I don't understand why the legal drinking age keeps being brought up in conjunction with the age of admission to military service (not you, Kyle, per se) .  Alcohol, among other things, impairs your judgement.  In this country, for the most part, someone has decided that 19 is the age at which life experience could potentially offset the judgement impairment of alcohol consumption (although, could not be farther from the reality).  Presumably, while training or while deployed, soldiers are not intoxicated on duty, so it doesn't really matter what the drinking age is.  Driving age is 16.  Voting age is 18.  Car rental age is 25.  Drinking in the USA is 21.  My kids gymnastics classes start at 2 years old.  Different situations have different tests and limits as to when the administrating organization will accept a person based on their age.  If anything, I could live with the age of military admission going to 16, and putting the drinking age up to 21 (although that would crush our bars here in Windsor).  
Without really knowing, it would seem to me that if you take on a new troop at 17, it would take about a year before they are much good to anyone anyway, so by the time they are trained, they are deployable.  Sound reasonable?


----------



## FightingIrish (25 Apr 2006)

hey man...i too am a 17 year old reservist and all i get from my buddies is "are u stupid your going to get shot"..i say wtf...theres an example of ignorance..it takes me a wile to explain it to everyone and i tell them that its what i want to do..u just cant let them get to u...


----------



## chrisf (25 Apr 2006)

zipperhead_cop said:
			
		

> Alcohol, among other things, impairs your judgement.



No kidding, I've got a good friend who has the unfortunate distinction of being able to say he joined the army while drunk... *twice* (First the res, then the regs).

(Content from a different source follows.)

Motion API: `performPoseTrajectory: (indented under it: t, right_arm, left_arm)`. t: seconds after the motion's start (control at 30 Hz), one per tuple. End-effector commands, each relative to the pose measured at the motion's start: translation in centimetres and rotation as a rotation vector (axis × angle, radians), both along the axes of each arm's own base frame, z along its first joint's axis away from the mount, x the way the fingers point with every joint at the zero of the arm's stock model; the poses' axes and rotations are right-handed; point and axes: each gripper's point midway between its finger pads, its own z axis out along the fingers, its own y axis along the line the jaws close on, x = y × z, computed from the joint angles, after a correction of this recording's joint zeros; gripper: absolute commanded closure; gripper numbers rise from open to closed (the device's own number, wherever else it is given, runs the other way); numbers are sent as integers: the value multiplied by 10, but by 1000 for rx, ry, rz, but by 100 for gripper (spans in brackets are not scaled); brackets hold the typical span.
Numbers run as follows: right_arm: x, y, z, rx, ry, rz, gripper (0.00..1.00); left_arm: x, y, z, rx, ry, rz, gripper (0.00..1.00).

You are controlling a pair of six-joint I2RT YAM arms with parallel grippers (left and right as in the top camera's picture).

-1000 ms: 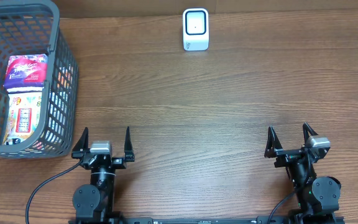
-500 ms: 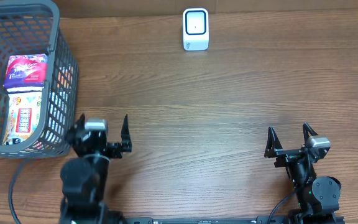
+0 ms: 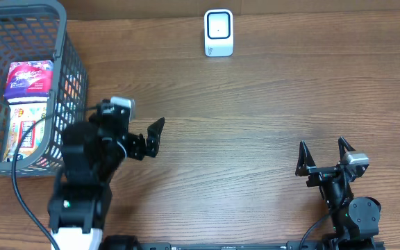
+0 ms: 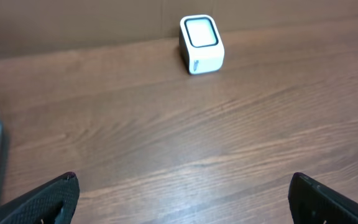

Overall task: Scan the item barcode
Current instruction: 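Reach the left gripper into the basket toward the pink liner pack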

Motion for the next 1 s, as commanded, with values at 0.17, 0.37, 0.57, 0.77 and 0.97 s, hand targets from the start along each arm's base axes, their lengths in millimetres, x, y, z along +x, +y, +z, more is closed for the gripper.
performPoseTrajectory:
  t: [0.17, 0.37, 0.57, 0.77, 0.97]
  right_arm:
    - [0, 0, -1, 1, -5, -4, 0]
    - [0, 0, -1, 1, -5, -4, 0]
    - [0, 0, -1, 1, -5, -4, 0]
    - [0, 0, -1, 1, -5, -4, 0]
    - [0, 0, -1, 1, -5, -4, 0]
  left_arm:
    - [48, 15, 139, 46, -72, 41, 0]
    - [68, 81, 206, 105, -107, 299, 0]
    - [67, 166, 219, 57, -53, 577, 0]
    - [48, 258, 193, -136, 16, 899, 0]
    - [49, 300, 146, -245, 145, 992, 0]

(Nothing to do with the thread, just had to mention it  )


----------



## zipperhead_cop (26 Apr 2006)

FightingIrish said:
			
		

> hey man...i too am a 17 year old reservist and all i get from my buddies is "are u stupid your going to get shot"..i say wtf...theres an example of ignorance..it takes me a wile to explain it to everyone and i tell them that its what i want to do..u just cant let them get to u...



You want to get shot?


----------



## Loachman (26 Apr 2006)

I joined on my 17th birthday in 1973 - the dying days of Vietnam. If you think that civilians are ignorant now, you should have seen them then.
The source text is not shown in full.